I nostri Parchi nazionali coprono un milione e mezzo di ettari, contano 86.000 occupati, 2.000 centri visita con un giro d'affari di oltre un miliardo di euro.

"Poltronifici" li definì una Stefania Prestigiacomo fresca di nomina, scatenando un putiferio che le costò la credibilità in Parlamento per le battaglie future.

Il ministro per la Semplificazione Normativa Roberto Calderoli, preso da furia semplificatrice, propose addirittura di eliminare quelli regionali. Delle scomposte idee di privatizzazioni varie si può solo sperare fossero ballon d'essai.

Se per il 2011 i tagli saranno confermati sarà un bel problema oltre che una terribile idiozia. Lo stesso ministro dell'Ambiente Prestigiacomo sostiene che il taglio previsto dal collega Tremonti costringerebbe a chiudere metà dei 24 Parchi nostrani.

E in effetti i conti tornano perchè in quel caso alla gestione delle aree protette spetterebbero 29 milioni di euro all'anno, contro gli 80 milioni di qualche anno fa e i 66 milioni a disposizione quando si insediò l'ultimo governo Berlusconi.

A dire che con quella cifra non si pagano nemmeno le bollette è lo stesso ministro. Ma i Parchi nazionali sono un forziere di natura da salvaguardare per non condannare definitivamente quel che resta del Belpaese, ma sono un forziere anche per il più bieco degli economisti.

Come ha sottolineato la stessa Prestigiacomo, negli ultimi anni il turismo nei Parchi nazionali è aumentato del 34% rispetto al 19% del turismo in generale. Inoltre il giro d'affari legato al turismo naturalistico è pari al 10% dell'indotto complessivo del settore.

E' forse per questo che lo scalpitante ministro del Turismo Michela Vittoria Brambilla ha impavidamente proposto di farne sconfinati campi da golf, per incrementare un turismo che - quello sì - langue.

E allora, prima di armarci di ferri e betoniere, facciamo due conti: 50 milioni vengono destinati annualmente alle aree verdi nazionali a fronte di circa quattro miliardi di euro di fatturato che finiscono dritti nelle casse dello Stato senza che questo abbia il vincolo di reinvestirli nel medesimo settore.

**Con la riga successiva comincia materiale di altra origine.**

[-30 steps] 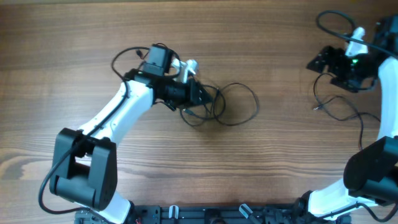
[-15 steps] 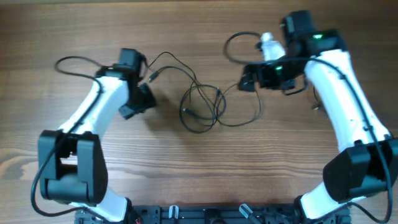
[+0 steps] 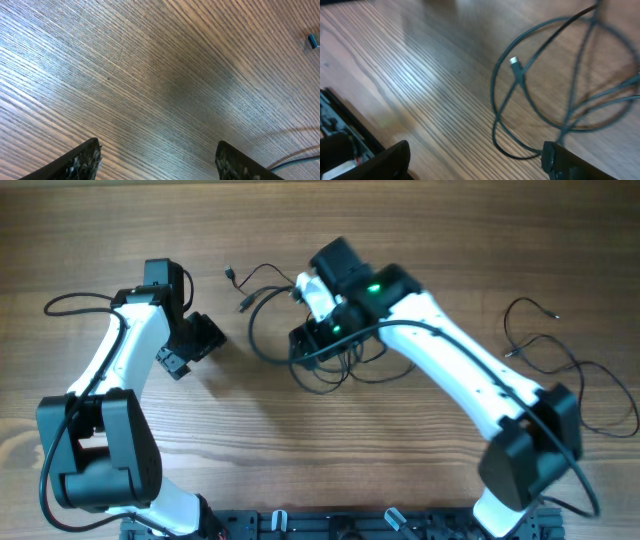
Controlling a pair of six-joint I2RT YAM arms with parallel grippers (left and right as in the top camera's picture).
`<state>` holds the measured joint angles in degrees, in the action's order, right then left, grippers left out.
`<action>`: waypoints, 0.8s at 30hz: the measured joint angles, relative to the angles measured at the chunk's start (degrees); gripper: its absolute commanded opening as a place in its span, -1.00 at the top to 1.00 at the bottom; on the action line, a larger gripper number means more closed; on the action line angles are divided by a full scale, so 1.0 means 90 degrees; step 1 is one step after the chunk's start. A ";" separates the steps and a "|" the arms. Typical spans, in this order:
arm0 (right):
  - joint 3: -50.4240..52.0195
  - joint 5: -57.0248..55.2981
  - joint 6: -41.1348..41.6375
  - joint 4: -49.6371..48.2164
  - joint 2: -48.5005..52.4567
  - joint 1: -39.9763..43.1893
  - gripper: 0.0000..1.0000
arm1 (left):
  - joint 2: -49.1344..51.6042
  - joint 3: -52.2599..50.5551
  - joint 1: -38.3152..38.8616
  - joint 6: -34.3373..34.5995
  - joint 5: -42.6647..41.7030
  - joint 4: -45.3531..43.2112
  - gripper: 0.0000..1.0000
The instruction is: Untangle cables
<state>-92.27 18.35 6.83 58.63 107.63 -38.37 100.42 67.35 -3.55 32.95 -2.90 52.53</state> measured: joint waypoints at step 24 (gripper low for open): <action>-0.0202 -0.0274 0.1093 0.0172 0.1035 -0.0131 0.91 | 0.0000 0.0000 0.0393 -0.0194 -0.1139 -0.0143 0.21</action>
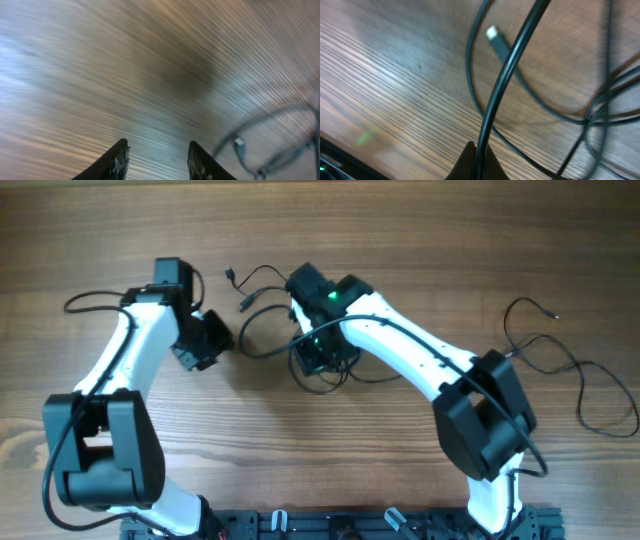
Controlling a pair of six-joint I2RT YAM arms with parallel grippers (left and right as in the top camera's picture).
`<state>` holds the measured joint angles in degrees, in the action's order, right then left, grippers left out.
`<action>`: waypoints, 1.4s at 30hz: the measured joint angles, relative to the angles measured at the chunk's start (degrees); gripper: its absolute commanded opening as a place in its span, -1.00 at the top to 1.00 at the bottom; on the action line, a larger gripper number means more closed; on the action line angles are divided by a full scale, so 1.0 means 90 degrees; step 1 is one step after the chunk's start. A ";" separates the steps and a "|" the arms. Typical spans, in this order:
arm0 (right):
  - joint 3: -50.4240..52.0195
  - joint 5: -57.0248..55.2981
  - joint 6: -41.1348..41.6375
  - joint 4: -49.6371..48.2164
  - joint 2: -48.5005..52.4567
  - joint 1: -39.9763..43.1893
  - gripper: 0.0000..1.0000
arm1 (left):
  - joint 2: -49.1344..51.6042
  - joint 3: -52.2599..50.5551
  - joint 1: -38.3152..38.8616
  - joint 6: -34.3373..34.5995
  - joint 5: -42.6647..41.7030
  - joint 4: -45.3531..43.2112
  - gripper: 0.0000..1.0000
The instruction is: Untangle cables
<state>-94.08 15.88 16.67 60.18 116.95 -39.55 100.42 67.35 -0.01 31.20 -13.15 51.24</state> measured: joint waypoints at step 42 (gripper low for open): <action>-0.0544 -0.0763 0.0578 0.0629 -0.2531 0.2312 0.91 | 0.0573 0.0002 0.3458 0.0260 0.0520 -0.1190 0.92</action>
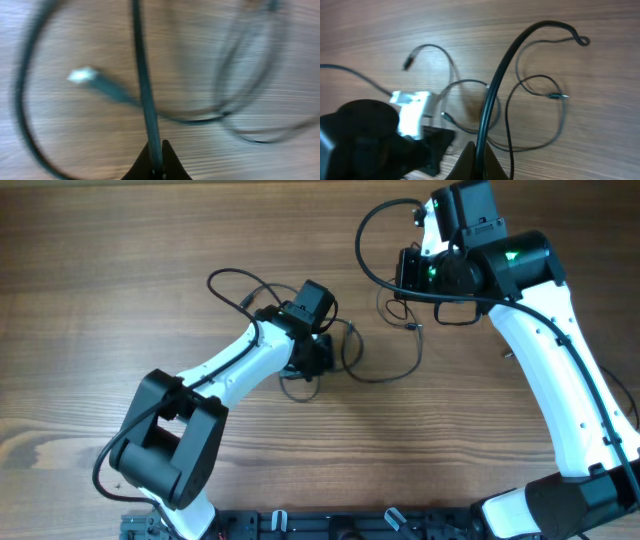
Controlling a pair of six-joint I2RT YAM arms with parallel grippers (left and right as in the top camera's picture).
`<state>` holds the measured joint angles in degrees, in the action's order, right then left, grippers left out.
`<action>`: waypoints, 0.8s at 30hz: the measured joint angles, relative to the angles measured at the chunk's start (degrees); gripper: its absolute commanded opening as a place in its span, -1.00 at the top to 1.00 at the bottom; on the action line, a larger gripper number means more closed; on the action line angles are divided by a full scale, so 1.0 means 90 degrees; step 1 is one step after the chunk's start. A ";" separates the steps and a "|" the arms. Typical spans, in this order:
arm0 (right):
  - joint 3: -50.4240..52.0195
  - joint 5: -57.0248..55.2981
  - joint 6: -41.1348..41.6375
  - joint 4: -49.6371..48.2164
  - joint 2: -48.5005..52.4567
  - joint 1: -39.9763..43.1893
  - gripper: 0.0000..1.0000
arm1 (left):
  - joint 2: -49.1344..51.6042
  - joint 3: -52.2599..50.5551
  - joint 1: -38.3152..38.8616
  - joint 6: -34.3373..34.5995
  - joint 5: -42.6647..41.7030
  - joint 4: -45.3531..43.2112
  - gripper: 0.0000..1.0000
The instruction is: Untangle cables
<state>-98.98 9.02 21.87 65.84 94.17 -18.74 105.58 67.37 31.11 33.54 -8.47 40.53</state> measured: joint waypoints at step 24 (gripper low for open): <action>0.0005 -0.3441 0.0787 0.0959 0.0000 0.4486 0.91 | 0.0000 -0.0002 -0.2118 0.0367 0.1435 0.1593 0.92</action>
<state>-98.94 -21.96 28.95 74.48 94.17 21.63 105.58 67.35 12.05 36.84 4.45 54.87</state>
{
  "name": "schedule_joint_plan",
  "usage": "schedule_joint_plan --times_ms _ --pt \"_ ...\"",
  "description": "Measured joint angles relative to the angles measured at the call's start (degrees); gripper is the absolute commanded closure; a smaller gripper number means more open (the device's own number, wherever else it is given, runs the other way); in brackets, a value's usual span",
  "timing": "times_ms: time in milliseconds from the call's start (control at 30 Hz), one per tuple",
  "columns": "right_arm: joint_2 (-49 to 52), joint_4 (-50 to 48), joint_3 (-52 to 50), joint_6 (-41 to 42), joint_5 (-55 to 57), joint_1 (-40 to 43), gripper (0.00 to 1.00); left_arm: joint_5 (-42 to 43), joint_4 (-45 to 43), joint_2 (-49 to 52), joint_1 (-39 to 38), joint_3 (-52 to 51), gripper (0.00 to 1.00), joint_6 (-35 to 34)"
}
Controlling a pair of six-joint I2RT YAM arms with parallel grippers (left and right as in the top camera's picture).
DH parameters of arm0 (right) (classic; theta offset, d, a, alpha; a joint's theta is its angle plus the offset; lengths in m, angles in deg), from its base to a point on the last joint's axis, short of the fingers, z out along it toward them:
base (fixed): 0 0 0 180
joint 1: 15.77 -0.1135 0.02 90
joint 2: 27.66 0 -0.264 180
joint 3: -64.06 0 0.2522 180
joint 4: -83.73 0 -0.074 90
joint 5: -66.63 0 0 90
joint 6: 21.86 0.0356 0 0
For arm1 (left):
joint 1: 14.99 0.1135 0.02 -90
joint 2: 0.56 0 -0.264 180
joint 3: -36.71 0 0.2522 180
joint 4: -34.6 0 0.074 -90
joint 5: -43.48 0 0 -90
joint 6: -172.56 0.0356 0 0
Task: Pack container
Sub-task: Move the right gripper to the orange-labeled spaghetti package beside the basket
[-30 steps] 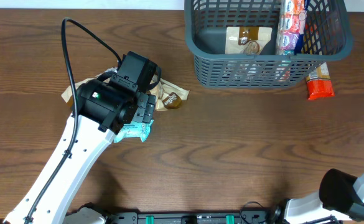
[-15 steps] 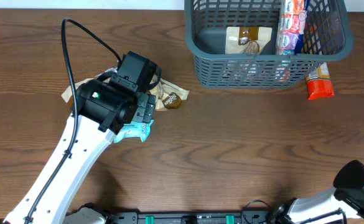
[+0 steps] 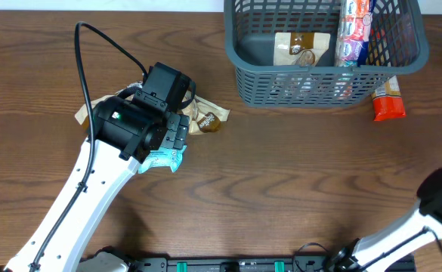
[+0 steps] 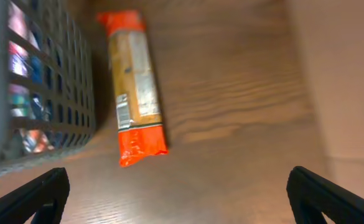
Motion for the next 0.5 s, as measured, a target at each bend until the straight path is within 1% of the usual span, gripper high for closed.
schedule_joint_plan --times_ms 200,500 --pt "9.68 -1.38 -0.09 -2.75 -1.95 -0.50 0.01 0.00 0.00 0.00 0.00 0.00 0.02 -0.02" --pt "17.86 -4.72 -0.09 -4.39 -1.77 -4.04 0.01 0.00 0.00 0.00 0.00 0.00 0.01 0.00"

Ma c'è un altro risparmio che siamo sempre troppo miopi per vedere: quello dei costi relativi allo smaltimento di CO2 per ogni ettaro, ovvero circa 476 milioni che lo Stato si tiene in tasca.

Ciononostante è evidente che i Parchi danno fastidio perché soggetti a sacrosante tutele che impediscono di procedere a colpi di deroghe e cemento.

E così siamo disposti a svendere al mercato del tornaconto di pochi un patrimonio di tutti che finora finora è stato ed è una delle poche voci positive - se non l'unica - dell'economia italiana.